- _WHAT YOU WILL DO_: Show all lines below holding the string "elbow".

- _DATA SEGMENT_:
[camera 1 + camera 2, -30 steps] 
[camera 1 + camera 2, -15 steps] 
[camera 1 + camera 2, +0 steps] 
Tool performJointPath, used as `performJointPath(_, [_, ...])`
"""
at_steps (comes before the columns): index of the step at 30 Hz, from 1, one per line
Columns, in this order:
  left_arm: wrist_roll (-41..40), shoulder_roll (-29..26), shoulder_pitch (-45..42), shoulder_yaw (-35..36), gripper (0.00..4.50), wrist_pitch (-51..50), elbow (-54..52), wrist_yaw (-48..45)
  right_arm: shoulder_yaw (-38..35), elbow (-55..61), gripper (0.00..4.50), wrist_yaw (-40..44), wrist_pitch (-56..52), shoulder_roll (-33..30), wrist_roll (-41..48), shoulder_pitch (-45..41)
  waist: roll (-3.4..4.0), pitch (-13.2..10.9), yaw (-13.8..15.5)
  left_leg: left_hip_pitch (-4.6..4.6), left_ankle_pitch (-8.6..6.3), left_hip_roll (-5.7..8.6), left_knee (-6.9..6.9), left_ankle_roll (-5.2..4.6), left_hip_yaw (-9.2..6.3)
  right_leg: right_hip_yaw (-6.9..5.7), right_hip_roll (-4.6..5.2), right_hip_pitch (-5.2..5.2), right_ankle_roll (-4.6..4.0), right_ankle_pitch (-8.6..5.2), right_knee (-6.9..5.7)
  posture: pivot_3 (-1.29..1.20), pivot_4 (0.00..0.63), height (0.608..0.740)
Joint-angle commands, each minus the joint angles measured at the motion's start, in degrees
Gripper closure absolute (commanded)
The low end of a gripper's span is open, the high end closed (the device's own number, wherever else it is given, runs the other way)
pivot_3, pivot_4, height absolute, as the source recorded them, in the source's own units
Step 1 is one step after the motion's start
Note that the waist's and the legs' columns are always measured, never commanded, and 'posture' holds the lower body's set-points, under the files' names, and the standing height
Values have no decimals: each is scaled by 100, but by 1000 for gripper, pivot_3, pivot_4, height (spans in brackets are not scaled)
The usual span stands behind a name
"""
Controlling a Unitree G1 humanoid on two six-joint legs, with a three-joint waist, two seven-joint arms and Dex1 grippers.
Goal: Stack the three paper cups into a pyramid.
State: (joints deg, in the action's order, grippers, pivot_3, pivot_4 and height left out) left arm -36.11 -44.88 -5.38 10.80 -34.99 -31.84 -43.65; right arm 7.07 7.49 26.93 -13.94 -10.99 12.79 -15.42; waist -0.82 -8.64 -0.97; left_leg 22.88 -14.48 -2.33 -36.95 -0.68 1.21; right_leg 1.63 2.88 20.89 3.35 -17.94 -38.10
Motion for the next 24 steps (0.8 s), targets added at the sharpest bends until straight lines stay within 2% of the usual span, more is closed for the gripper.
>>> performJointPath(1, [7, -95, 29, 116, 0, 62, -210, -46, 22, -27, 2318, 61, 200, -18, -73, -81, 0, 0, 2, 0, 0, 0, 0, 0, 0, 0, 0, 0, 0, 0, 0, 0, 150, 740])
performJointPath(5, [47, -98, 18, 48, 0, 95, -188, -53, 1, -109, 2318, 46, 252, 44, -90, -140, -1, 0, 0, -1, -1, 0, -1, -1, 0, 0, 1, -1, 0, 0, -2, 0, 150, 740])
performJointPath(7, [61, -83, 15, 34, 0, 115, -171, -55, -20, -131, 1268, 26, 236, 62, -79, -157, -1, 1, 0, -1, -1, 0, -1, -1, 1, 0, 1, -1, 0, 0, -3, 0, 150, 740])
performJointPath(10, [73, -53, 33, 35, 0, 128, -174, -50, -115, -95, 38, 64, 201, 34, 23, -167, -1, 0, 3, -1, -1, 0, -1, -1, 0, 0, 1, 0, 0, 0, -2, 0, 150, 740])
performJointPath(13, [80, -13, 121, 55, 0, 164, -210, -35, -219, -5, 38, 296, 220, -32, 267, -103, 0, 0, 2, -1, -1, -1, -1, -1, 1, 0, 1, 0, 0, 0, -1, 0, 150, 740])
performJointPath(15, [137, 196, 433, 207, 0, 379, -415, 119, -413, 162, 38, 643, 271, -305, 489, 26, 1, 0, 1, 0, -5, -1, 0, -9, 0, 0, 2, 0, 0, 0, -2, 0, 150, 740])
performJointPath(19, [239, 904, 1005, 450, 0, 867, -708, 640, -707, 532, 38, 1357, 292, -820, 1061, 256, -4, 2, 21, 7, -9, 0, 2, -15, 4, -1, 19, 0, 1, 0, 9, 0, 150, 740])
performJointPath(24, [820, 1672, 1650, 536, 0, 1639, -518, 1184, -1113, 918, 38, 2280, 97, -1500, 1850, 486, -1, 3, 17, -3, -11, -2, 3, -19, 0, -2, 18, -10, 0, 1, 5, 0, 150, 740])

- _ANSWER BOX_:
  left_arm: wrist_roll (-41..40), shoulder_roll (-29..26), shoulder_pitch (-45..42), shoulder_yaw (-35..36), gripper (0.00..4.50), wrist_pitch (-51..50), elbow (-54..52), wrist_yaw (-48..45)
  right_arm: shoulder_yaw (-38..35), elbow (-55..61), gripper (0.00..4.50), wrist_yaw (-40..44), wrist_pitch (-56..52), shoulder_roll (-33..30), wrist_roll (-41..48), shoulder_pitch (-45..41)

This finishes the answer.